Fighting by Computer

The U.S. is increasingly using drones in the War on Terror — an issue which raises ethical questions. The legal basis for such attacks is also controversial.

The unmanned plane circles the target area for hours. Cameras and sensors are programmed for the man who will sooner or later return to his house. The plane knows his height, facial features and clothing. It knows how many children the suspect has and how big they are. When the car door opens, everything happens lightning fast. In split seconds, the personal image is scanned and compared to the stored information. Just as fast, a further automatic check runs: There are no children in the vicinity. The computer releases the shot. The pilots in the distant command bunker in the U.S. have only watched the process.

Enormous Distance

There is still no fully automatic killer robot. People were still involved in the death of an al-Qaida mastermind in Yemen, which became known last Friday. It is highly probable, however, that the team of a pilot and two data navigators, which had fixed a drone on the heels of the terrorist Anwar al-Awlaki, sat in Creech Air Force Base in Nevada, USA, several thousand kilometers away. For the Americans, Awlaki is one on a long list of targets. He is the man who lived in the suburbs of the U.S. capitol until 2002, and whose sermons inspired the massacre on the military base Fort Hood in November 2009. There was also a drone attack in Pakistan on Friday.

U.S. President Obama has already ordered more than 1,800 such killings in Afghanistan, Pakistan, Iraq, Yemen and Somalia — among them U.S. citizens, which is especially legally contentious. It is just a small step to fully automatic shooting. According to a current report by The Washington Post, the Pentagon is presently testing drones that act as autonomous fighting machines. Moral criteria, such as the protection of children, could then be programmed in, according to military officers. “The prospect of machines able to perceive, reason and act in unscripted environments presents a challenge to the current understanding of international humanitarian law,” writes The Washington Post.

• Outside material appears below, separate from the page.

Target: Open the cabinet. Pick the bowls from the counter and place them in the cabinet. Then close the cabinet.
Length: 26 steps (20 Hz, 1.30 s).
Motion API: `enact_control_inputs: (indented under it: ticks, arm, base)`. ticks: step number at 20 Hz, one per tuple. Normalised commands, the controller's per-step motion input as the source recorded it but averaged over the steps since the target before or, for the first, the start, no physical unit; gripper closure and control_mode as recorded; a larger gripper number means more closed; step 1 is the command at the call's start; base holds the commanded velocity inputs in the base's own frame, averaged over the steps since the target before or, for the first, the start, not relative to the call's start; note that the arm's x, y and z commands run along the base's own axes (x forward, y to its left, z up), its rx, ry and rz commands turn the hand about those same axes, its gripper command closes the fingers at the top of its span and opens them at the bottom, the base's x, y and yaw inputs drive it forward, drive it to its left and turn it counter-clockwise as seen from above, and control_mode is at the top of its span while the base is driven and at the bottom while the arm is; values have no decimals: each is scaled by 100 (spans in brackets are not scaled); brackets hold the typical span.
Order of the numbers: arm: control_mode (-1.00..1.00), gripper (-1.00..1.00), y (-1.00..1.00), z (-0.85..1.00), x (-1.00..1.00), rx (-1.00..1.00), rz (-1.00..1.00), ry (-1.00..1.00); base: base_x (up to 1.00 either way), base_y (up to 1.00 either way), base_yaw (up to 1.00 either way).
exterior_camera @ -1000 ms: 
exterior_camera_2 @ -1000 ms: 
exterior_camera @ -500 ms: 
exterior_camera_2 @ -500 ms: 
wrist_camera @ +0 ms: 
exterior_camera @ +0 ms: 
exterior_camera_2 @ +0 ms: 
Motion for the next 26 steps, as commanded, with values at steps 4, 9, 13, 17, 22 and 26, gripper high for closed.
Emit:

Target Objects Resemble Figures in Computer Games

Today the distance between those at the trigger and their victims is already enormous. This distance has existed since long-range weapons were invented. For the pilots of the unmanned aircraft, who themselves are not at risk, however, the target objects look like the figures in a computer game; they operate joysticks in front of monitors. This is also tempting for politicians: war without casualties in one’s own country is one step closer.

For a half century, the U.S. has been experimenting with unmanned aircraft, “unmanned aerial vehicles,” UAV for short. Unmanned reconnaissance aircraft already flew in the Vietnam War — the so-called Firebees. But since the mid-90s, the increasingly sophisticated drones have become killing machines — and only since then did the wider public first take notice of them. An estimated 7,000 unmanned aircraft of vastly differing types are in the U.S. arsenal today. Ten years ago, there were fewer than 50.

The U.S. still has an enormous technical edge. Barack Obama uses these tools on a full scale. In his first year in office he ordered more attacks with drones than did George W. Bush during his entire term in office. Drones fit the manner in which Obama wants to wage his wars perfectly: without pathos, without U.S. casualties — but efficiently. The belief in one’s own technology goes so far that the CIA, which stands behind the operations more than the military, asserted, in all earnestness, in August, that within one year, 600 suspected terrorists and Taliban fighters in Pakistan had been killed in drone attacks without a civilian casualty.

Diverse Arsenal

All signs point to expansion. Meanwhile, according to a report by The New York Times, the drones are so efficient that the U.S. is running out of high-level targets. More and more often, common Taliban fighters are also attacked.

In the Libyan conflict, drones made U.S. missions possible after they had been officially withdrawn from military action. Just a few days ago, The Washington Post and The Wall Street Journal reported that new bases on the Seychelles and in the Arabian Peninsula make a large part of Arabia and the Indian Ocean into an operations zone. The drones do not only change the War on Terror. From long-range reconnaissance aircraft like the “Global Hawk,” to the tiny camera-equipped aircraft the size of a bird or even an insect, the arsenal is becoming more and more diverse.